2.3 KiB
Boundary Validation
Status: implementation-facing MVP for ADAPTIVE-WP-0004.
Purpose
This document describes the first explicit boundary engine now available in
adaptive_pricing_core.boundary_engine.
The engine turns pricing-policy intent into inspectable validation outcomes instead of leaving viability checks implicit in dashboard review.
Inputs
The validator accepts:
- a canonical
PricingModel - a
PricingConfigurationdescribing expected usage, fee assumptions, cost allocation, optional price overrides, and commitment terms - a
BoundaryPolicydefining hard and soft limits
Constraint Types
Current MVP constraints cover:
- segment eligibility
- expected usage variance limit
- payment fee ceiling
- cost-floor coverage
- minimum margin
- target-margin approval threshold
- discount exposure ceiling
- discount approval threshold
- commitment-backed concession enforcement
Hard constraints reject a configuration. Soft constraints mark it as valid only with approval.
Commitment Logic
The engine treats a concession as any configuration that weakens seller economics relative to the model baseline under the same scenario assumptions.

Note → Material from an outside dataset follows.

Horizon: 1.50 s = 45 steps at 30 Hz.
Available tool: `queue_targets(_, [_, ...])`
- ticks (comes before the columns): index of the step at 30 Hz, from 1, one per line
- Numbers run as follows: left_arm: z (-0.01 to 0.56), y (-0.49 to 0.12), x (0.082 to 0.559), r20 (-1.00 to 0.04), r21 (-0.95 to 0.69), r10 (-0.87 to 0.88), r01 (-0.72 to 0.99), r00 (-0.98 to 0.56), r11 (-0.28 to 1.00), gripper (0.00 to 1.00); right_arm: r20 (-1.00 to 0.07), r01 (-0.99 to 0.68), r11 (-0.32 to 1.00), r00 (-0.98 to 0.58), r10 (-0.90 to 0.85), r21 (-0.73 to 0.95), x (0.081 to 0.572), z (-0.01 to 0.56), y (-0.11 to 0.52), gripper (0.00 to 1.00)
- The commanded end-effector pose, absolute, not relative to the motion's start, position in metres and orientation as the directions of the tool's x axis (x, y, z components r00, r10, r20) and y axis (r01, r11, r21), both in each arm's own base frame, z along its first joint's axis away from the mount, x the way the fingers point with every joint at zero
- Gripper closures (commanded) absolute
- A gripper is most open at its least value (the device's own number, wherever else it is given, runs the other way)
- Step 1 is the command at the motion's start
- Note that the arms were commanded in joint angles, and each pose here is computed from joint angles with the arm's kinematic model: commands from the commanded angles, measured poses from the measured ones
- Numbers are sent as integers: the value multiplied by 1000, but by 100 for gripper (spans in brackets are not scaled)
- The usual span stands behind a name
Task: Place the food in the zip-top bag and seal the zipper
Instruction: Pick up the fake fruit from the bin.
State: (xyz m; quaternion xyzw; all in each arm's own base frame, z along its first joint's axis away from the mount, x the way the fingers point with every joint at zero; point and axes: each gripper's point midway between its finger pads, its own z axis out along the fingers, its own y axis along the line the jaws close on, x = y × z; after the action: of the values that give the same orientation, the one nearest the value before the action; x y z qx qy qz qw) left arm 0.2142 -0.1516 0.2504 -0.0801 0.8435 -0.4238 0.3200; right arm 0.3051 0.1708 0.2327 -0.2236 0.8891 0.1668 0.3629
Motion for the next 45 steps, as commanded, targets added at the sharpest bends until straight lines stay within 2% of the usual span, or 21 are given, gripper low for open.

A concession is considered meaningfully backed only when at least one of these protections is present:
- minimum monthly turnover at or above modeled monthly revenue
- prepayment covering at least one modeled month
- guaranteed platform fee at or above modeled monthly revenue
- customer-funded onboarding that neutralizes onboarding cost
- materially longer contract duration
- reduced cancellation flexibility
Outputs
Validation returns a ValidationResult with:
decision:accepted,requires_approval, orrejectedvalidandrequires_approval- a human-readable summary
- machine-readable configuration snapshot
- machine-readable economics metrics
- per-constraint results with reasons, thresholds, and suggested actions
Coulomb Adapter
The Coulomb observatory exposes this engine through
observatory.boundary.build_boundary_validation().
That adapter currently uses:
- observed per-period payment fee rate
- observed AI usage cost
- observed per-member infrastructure cost allocation
- conservative default policy thresholds
This is intentionally an MVP policy surface. Later milestones can replace these defaults with seller-managed governance data and richer LTV-aware constraints.